Well, I have now officially been a mom for 7 weeks and by the lack of my blog postings, I must say I stay pretty busy! And by pretty busy, I mean I have hardly any free time to do anything but take care of Cooper, and take care of the house (which please don't judge if you come over). I love my new job so much, and wouldn't trade it for anything in the world, but I must say...it is way harder than I ever thought! When I read other mom's blog postings when they have a newborn, they seem so happy and giddy and all is just wonderful with the world. I'm tempted to post the same things, but I'm just too tired! Being a mom really is exhausting. The past 7 weeks have been the hardest weeks of my life, but also filled with such joy at the same time. I went from having an extremely easy labor and wonderful 2 nights in the hospital, to the second we bring him home, things just went downhill. We didn't sleep at all the very first 2 nights, and about a few hours a night the first 2 weeks. My hormones were also all out of whack. We were so tired and had to take him to the Doctor a few times to figure out what's wrong, which he has acid reflux. His medicine is helping some, but he still spits up all.the.time! There are times when my shirt is completely soaked after he eats. I go through burp cloths like crazy...in fact I need to get more! He also seems like he is in pain some of the time and I just don't know what else to do for him. Right when I'm at a breaking point of exhaustion, he does something like this
And my heart just melts and all is right in the world! He first started to smile a little over 5 weeks and it was sooo adorable! Now, he smiles a lot and at specific things I do. He is just the cutest and sweetest baby! I really think someone should record what Justin and I do to get him to smile, it's pretty ridiculous!

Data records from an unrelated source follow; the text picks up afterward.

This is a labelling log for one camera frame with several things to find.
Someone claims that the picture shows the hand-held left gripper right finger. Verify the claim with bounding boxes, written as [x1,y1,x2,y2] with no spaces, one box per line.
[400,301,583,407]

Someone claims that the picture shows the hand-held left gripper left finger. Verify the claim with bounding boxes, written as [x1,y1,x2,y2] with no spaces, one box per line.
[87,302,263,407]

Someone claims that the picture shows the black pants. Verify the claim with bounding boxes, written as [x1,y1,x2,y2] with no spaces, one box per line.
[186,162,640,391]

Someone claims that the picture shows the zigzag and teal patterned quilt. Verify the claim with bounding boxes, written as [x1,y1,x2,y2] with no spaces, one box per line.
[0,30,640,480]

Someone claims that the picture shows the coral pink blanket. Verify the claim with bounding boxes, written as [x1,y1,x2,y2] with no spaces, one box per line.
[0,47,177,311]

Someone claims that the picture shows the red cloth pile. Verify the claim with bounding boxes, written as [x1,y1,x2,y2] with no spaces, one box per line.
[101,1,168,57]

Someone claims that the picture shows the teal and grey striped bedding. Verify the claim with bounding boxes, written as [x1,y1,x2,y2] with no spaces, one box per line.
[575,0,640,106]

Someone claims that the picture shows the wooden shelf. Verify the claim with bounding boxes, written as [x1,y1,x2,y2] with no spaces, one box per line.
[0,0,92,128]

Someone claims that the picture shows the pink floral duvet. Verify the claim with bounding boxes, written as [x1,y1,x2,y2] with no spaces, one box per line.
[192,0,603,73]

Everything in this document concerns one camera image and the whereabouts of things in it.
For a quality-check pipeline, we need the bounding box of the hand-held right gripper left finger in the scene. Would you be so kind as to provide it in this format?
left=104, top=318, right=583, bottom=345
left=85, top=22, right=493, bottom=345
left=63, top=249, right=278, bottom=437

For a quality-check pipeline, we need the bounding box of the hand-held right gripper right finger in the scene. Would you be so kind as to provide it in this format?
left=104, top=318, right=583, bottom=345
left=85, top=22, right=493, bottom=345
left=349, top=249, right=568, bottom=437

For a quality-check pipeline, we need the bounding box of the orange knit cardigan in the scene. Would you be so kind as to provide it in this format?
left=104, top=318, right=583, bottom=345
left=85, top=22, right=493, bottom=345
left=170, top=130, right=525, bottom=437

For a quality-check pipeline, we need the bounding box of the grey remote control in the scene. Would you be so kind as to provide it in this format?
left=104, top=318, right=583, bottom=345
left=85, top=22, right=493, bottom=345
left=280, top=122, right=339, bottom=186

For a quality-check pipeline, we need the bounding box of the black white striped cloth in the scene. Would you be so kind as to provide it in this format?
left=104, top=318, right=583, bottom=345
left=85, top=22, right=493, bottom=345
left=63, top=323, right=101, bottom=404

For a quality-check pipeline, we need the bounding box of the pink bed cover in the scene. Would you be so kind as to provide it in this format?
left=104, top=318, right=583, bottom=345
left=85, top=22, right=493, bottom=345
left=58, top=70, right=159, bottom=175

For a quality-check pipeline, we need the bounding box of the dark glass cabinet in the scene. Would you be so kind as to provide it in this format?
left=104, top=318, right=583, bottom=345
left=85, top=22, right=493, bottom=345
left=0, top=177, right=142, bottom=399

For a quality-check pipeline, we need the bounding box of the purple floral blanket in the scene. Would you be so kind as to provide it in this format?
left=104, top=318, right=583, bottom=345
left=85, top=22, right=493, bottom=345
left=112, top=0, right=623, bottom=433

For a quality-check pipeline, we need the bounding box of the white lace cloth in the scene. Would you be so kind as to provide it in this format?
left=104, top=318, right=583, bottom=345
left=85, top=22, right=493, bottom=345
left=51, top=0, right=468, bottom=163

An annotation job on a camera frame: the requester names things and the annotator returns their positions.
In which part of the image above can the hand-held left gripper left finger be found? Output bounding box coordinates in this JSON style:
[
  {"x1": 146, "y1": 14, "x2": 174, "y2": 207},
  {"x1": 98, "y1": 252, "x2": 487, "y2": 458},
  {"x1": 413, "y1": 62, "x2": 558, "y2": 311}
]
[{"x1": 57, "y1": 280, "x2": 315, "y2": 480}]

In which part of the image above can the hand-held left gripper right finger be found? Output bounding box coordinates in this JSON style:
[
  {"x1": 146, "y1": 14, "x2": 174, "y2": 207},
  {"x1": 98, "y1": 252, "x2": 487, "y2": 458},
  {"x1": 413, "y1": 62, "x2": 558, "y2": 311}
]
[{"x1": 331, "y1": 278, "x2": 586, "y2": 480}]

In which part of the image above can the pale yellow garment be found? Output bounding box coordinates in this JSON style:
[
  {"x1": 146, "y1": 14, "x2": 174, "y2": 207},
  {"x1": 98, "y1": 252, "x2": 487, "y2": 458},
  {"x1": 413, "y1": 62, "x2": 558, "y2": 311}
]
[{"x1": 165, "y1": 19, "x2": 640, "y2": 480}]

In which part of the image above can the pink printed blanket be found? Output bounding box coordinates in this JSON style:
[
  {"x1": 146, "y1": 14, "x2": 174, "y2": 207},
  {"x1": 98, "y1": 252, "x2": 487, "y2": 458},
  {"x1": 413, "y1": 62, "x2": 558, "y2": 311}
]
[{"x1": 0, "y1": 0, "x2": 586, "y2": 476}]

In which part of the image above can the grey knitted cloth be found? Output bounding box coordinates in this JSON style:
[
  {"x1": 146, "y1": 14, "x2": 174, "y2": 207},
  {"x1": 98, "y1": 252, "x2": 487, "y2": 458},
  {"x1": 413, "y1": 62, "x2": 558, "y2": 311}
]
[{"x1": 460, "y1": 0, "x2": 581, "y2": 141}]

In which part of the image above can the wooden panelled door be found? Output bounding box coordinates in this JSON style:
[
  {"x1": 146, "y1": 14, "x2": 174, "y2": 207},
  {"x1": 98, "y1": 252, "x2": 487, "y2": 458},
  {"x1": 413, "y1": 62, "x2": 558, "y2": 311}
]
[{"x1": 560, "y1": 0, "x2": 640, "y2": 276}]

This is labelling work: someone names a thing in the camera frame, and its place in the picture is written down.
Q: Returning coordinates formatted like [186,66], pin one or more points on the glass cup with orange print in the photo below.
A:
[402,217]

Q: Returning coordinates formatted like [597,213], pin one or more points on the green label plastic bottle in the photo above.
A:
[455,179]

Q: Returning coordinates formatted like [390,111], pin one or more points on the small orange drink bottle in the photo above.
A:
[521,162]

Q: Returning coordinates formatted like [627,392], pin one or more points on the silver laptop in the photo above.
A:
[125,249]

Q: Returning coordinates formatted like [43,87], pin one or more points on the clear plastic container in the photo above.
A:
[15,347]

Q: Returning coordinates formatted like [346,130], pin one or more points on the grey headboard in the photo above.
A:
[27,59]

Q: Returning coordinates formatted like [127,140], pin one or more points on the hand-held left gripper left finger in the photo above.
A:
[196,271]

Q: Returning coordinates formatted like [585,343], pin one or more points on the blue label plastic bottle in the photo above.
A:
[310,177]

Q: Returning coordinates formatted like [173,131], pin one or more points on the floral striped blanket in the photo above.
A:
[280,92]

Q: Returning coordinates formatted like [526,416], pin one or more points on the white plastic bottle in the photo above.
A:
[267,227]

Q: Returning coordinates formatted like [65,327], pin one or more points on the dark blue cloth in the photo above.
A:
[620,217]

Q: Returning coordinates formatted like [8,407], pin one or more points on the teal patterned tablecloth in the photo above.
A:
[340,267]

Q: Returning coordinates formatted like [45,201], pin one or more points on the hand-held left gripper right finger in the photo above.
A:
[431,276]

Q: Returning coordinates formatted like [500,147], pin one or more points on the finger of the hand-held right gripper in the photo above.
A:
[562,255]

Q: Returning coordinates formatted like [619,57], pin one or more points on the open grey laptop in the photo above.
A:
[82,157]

Everyone told me it would get better, and at the time it didn't help much...but they were all right! This week, Cooper started sleeping about 7-8 hours a night, which has been a huge blessing. But then last night he went back to sleeping 5 hours, which doesn't surprise me. One thing I have learned is right when you think you have the mom thing down, he reverts back to something and it makes you all confused and helpless again. This definitely keeps me from thinking I have it all together and to depend completely on the Lord! Like with any job, we must depend solely on the Lord and ask Him daily for wisdom. I have learned to rejoice on the good days, and when I have a day where he won't stop crying and I have no idea why, I know it will pass and that there will be good days and sweet moments to come.
Cooper also had his 1st Thanksgiving! We had a great time at my parents house with my brother, nephew, Aunt and Uncle. Cooper started to track people and look around more, which is so fun. I am truly so thankful for my boys! I love my hard working, kind hearted hubby and my smiling sweet boy!
I am also so thankful for my mom. She has helped me so much with Cooper and watching him when I need a break. She was diagnosed with cancer back in August and is now in remission after going through chemotherapy (she has one round left). It is something to celebrate and I am so thankful to the Lord for healing my mom.
Cooper will be 2 months soon and get his 2 month shots! Time really is going by fast, though somedays seem so slow. Cooper is also going to be baby Jesus in the Houston First Baptist Celebration Christmas performance. It's a huge production and he will play baby Jesus on Sat and Sun matinee performances. I just hope he's in a good mood those days :) December is already going to be busy and I am so looking forward to Cooper's 1st Christmas!